Significant bivariate relations were observed between QOLIE-10 scores and the measures of depression, including the BDI-II and the HADS-D scale (R² = 0.399 and R² = 0.374, respectively, both p < 0.001). Increased endorsement of mood symptoms is associated with lower quality of life (Figure 3). A significant bivariate association was also observed between QOLIE-10 scores and measures of anxiety, including the HADS-A and the STAI-S inventories (R² = 0.302 and R² = 0.228, respectively, both p < 0.001). Increasing anxiety is similarly associated with a reduction in quality of life (Figure 3).

FIGURE 3

Figure 3. Inferior health-related quality of life is significantly associated with increased symptoms of depression and anxiety (higher score means lower perceived quality of life). Correlation between Quality of Life in Epilepsy Inventory-10 (QOLIE-10) overall score and scores of (A left) Beck Depression Inventory-II (BDI-II), (A right) Hospital-Anxiety and Depression-Scale (HADS) depression subscale, (B left) State-Trait-Anxiety-Inventory (STAI), and (B right) HADS anxiety subscale (all with p < 0.001).

Depression and anxiety affect QoL independently. The partial correlations between QOLIE-10 and the two depression inventories remain significant after controlling for the two anxiety scales (BDI-II controlled for HADS-A, R² = 0.163; BDI-II controlled for STAI-S, R² = 0.223; HADS-D controlled for HADS-A, R² = 0.396; HADS-D controlled for STAI-S, R² = 0.199. All p < 0.001). Similarly, the partial correlations between the anxiety scores and the QOLIE-10 remain significant after controlling for the depression factor (HADS-A controlled for BDI-II, R² = 0.054; HADS-A controlled for HADS-D, R² = 0.077; STAI-S controlled for BDI-II, R² = 0.043; STAI-S controlled for HADS-D, R² = 0.036. All ps < 0.001).

We used multivariate stepwise regression to quantify the relative explanatory power of the different demographic, clinical, and mood factors on QOLIE-10 scores. The QoL score was significantly predicted (R² = 0.477, p < 0.001) by a regression model, including the age of the patient, the age of epilepsy begins, the number of ASMs, depression (BDI-II, HADS-D scores), and anxiety scores (STAI-T) as latent factors.

Discussion

Patients admitted to epilepsy monitoring units constitute a group of patients with unique characteristics. The presence of drug resistance and clinical features allow grouping and differentiating them even from outpatients, especially considering the diagnostic context. The admissions usually last a week in adult patients although they tend to be shorter for children. Admission times for invasive epilepsy procedures are even longer, lasting 2 or 3 weeks.
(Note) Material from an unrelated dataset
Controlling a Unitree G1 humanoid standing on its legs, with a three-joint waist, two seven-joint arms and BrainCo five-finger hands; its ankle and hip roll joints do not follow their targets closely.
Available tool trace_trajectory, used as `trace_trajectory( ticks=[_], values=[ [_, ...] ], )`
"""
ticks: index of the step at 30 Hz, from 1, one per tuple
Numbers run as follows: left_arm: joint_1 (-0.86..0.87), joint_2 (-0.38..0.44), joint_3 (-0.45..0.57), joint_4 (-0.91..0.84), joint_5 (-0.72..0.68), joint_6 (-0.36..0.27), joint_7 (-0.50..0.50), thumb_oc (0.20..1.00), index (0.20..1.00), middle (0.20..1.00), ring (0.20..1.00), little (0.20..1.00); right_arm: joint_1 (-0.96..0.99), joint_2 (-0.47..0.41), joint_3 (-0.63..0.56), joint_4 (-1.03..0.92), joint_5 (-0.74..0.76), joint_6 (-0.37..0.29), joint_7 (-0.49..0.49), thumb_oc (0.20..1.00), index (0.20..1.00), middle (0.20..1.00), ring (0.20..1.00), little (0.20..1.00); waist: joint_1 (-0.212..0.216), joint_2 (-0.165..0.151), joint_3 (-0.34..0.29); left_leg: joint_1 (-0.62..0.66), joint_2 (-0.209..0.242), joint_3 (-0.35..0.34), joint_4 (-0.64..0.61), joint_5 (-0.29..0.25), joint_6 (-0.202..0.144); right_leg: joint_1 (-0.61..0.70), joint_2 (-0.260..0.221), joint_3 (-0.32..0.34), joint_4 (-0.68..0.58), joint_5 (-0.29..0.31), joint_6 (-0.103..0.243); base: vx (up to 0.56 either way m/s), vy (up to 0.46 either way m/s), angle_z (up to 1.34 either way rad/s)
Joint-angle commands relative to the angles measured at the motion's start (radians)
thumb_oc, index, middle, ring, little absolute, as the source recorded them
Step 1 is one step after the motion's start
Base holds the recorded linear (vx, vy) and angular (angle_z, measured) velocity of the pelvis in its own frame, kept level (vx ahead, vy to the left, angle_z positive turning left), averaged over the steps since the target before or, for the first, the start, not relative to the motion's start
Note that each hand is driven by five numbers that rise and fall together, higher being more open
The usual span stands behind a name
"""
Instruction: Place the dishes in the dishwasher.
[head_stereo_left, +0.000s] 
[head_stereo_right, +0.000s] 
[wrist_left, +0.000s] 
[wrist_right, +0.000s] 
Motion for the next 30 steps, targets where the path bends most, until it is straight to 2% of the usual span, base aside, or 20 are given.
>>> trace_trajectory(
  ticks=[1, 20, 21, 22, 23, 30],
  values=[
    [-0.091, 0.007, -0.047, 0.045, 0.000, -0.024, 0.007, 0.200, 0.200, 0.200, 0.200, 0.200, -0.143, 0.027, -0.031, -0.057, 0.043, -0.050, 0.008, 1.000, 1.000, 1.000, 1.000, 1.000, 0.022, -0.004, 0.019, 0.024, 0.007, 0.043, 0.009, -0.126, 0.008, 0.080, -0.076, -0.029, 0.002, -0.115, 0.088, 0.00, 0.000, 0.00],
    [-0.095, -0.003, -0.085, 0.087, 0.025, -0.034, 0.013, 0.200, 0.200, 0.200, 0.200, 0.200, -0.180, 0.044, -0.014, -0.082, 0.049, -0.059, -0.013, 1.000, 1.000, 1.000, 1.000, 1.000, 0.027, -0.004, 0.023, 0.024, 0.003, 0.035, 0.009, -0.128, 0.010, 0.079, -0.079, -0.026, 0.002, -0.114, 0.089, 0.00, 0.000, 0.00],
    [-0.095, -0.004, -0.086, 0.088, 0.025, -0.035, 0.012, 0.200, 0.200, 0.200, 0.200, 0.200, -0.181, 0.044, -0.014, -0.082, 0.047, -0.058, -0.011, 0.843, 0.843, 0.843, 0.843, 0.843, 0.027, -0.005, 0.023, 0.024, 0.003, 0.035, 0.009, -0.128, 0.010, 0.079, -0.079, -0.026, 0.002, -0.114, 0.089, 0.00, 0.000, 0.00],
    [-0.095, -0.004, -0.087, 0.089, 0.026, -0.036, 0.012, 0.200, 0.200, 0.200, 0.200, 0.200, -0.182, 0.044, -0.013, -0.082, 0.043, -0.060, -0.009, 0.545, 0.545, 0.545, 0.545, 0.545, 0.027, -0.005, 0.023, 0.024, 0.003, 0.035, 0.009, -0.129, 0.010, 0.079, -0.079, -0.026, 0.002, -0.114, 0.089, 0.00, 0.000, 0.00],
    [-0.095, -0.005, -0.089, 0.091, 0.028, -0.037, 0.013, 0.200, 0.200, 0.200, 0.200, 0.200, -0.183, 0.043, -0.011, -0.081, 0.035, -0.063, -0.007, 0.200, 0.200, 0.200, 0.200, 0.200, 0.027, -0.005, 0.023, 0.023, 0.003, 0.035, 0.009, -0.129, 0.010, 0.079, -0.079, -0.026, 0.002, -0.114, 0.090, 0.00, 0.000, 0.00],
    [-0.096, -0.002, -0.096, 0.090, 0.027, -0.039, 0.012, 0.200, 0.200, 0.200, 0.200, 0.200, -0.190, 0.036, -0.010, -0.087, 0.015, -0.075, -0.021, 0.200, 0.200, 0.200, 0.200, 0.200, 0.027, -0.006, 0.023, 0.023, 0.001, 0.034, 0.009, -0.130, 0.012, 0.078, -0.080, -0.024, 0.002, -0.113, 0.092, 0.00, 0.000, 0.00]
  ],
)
During this time frame, medical efforts aim to answer epileptological questions, and subtle psychiatric disorders are usually overlooked (24). Throughout this period, patients are seen by nurses, medical technologists, neurologists, neurophysiologists, and health care teams indirectly related to epilepsy for whom the awareness of specific comorbidities is perhaps even more unknown.

Taking into consideration psychiatric comorbidities during the diagnostic process and subsequent discharge is relevant from several aspects. When the health care team is aware of psychiatric symptomatology, it can help establish a more empathetic physician–patient relationship and improve the patient's compliance to receive instructions, understand specific diagnostic procedures, and describe symptoms that psychiatric modulators can influence. In our series, 32.45% of the patients had a history of psychiatric mood disorders. The prevalence at the time of admission was higher, being between 30.84 and 49.9% for depressive symptoms, according to the scale used, and between 44.78 and 52.63% for anxiety symptoms. This finding is consistent with previous reports describing that psychiatric disorders are underdiagnosed in epilepsy (9). The determination of psychiatric comorbidity should influence a change in the choice of ASM with suitable characteristics for this comorbidity and the eventual indication of a specific psychiatric treatment under the specialist's control. Severe psychiatric symptoms, especially suicide risk, must be detected to establish adequate preventive measures (25, 26). On the other hand, the severity of the preexisting psychiatric pathology can be seriously affected after surgical procedures when this comorbidity is overlooked (27).

In our sample, we did not find a significant correlation between the number of ASMs and the prevalence of psychiatric symptoms or quality of life. However, other groups, using specific tools such as the Epitrack, a test specifically designed to evaluate cognitive side effects of medication, have found a negative correlation between them and the number of ASMs in TLE patients (28). A significant difference was only observed in the number of ASMs for the PNES group, which, on average, was on less medication. In the same line, other groups have found similar differences in this regard (24).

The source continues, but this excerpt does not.